Within the drawdown the shorelines slopes in the main reservoir were very steep (>20°), often with exposed bare rock without vegetation. However, in the upstream areas of the lateral branches and especially near stream inflows, the slopes are gentler (<20°) and shoreline vegetation becomes established. Forage crops such as oat and rye can be cultivated in this part of the drawdown zone in the spring and early summer before the water level rises.

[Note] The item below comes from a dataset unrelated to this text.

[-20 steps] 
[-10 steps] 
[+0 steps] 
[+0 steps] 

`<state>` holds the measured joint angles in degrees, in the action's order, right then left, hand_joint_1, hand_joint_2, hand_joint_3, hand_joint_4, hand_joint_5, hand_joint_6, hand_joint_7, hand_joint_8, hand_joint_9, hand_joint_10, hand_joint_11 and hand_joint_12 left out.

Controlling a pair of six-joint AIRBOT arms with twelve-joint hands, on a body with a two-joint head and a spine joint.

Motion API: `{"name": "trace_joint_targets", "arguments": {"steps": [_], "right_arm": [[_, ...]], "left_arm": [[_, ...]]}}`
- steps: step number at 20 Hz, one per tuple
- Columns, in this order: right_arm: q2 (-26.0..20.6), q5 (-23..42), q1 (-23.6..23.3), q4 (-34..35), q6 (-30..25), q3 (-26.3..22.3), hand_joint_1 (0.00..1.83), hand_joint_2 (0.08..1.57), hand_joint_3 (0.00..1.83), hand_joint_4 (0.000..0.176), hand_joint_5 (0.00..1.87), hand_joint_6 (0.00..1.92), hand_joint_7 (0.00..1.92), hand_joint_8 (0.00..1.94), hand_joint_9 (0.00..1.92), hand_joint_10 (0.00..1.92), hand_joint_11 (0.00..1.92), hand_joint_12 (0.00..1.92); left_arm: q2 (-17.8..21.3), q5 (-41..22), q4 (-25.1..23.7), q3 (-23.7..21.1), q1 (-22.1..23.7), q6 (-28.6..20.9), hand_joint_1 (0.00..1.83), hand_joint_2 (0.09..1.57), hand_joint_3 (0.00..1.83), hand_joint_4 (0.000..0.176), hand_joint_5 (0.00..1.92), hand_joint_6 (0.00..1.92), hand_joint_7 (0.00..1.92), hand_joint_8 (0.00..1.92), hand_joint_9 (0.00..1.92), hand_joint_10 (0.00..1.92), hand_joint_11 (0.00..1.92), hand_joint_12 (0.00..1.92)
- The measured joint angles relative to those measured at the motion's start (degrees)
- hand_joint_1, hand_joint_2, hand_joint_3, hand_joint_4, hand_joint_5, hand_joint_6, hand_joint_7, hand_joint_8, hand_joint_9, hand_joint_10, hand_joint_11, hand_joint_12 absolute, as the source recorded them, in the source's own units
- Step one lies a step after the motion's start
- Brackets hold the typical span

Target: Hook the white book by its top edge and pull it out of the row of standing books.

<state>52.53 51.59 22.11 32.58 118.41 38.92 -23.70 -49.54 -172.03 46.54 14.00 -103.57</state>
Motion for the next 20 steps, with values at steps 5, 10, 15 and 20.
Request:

To assess the flora within these drawdown zones nine sites were selected for survey (Fig. 1 and Table 1). In general, the slope decreased with increasing distance from the dam.

2.2 Vegetation mapping

Initial vegetation maps (1:10,000; Korea Geographic Information Institute 2010) reflecting the cover of the dominant species within the drawdown zone were made for each site through interpretation of aerial photographs taken in 2008 (resolution=50 cm; Daum, 2010) using ArcGIS 9.3. These were ground-truthed and improved by field survey in 2010. The area of each of the vegetation types was calculated for the entire reservoir drawdown zone.

2.3 Field survey

Between May and July 2010, a transect was sampled through the drawdown zone at each site; the transect started from just below the terrestrial vegetation down to the water’s edge and all vascular plants were counted. Botanical nomenclature followed the Korean Plant Names Index (Korea Forest Service 2017). Thereafter, in July 2010, immediately before submergence, above-ground biomass was determined for the dominant plant communities. Ten quadrats (50 cm × 50 cm) were placed at random in each community and all vegetation harvested with secateurs, transported to the laboratory and oven-dried at 80°C to constant weight. The predominant aspect and slope of each transect were also recorded with a compass and clinometer. The distance from the dam to the site was measured along the water channel on the map of the scale of 1:25,000.

2.4 Data analysis

Multivariate analysis was performed using the ‘vegan’ package (Oksanen et al. 2016), within the R statistical environment (R version 3.4.0; R Core Team 2017). The relationship between the flora data and the environmental factors was explored using principal coordinates analysis (PCoA; function ‘cmdscale’) based on a dissimilarity matrix derived fro0000m the presence/ absence data of the flora (Bray-Curtis index; function ‘vegdist’). The environmental variables were fitted passively to this ordination using the ‘envfit’ function and 1,000 permutations. On the other hand, the multiple stepwise regression was applied using the ‘step’ function of the R (R Core Team 2017) to find the major environmental factors affecting the number of species in the drawdown zone.

3. Results

3.1 Floristic characteristics

A total 141 species of vascular plants were found in the drawdown zone in the Soyangho Reservoir (Fig. 3 (a)). The commonest species, i.e., detected in at least 8 sites, were all annual or biennial herbs, i.e., Ambrosia artemisiifolia, Bidens frondosa, Bidens radiata var. pinnatifida, Calystegia hederacea (originally perennial, but in this reservoir it regenerates from seeds every year), Cnidium monnieri, Commelina communis, Conyza canadensis, Gnaphalium affine, Matricaria chamomilla, Oenothera biennis, Persicaria nodosa, Persicaria trigonocarpa. Indeed, more than 90% of all species were herbaceous species. Only 11 tree species were detected, and the majority can be described as hygrophytes (i.e., Acer tataricum subsp. ginnala, Salix gracilistyla and Salix koreensis), lianas (i.e., Parthenocissus tricuspidata, Rubus parvifolius and Smilax china) or shade-intolerant shrubs (i.e., Lespedeza bicolor, Rubus crataegifolius and Stephanandra incisa). Species richness was very variable, with between 18 and 79 species per site. Species richness was correlated with distance from the dam; greatest at the most distant site (site 9) and lowest at the closest one (site 1) (Fig. 3 (a)). More than half the species were annuals or biennials (52%, 73 species; Fig. 3 (b)); they were especially abundant at sites 4 and 6, where they represented >70% of the species present.

Fig. 3.

Numbers of plant species (A) and percentages of annuals and biennials (B) in relation to total number of plant species at the nine sample sites of the drawdown zone in the Soyangho Reservoir, South Korea.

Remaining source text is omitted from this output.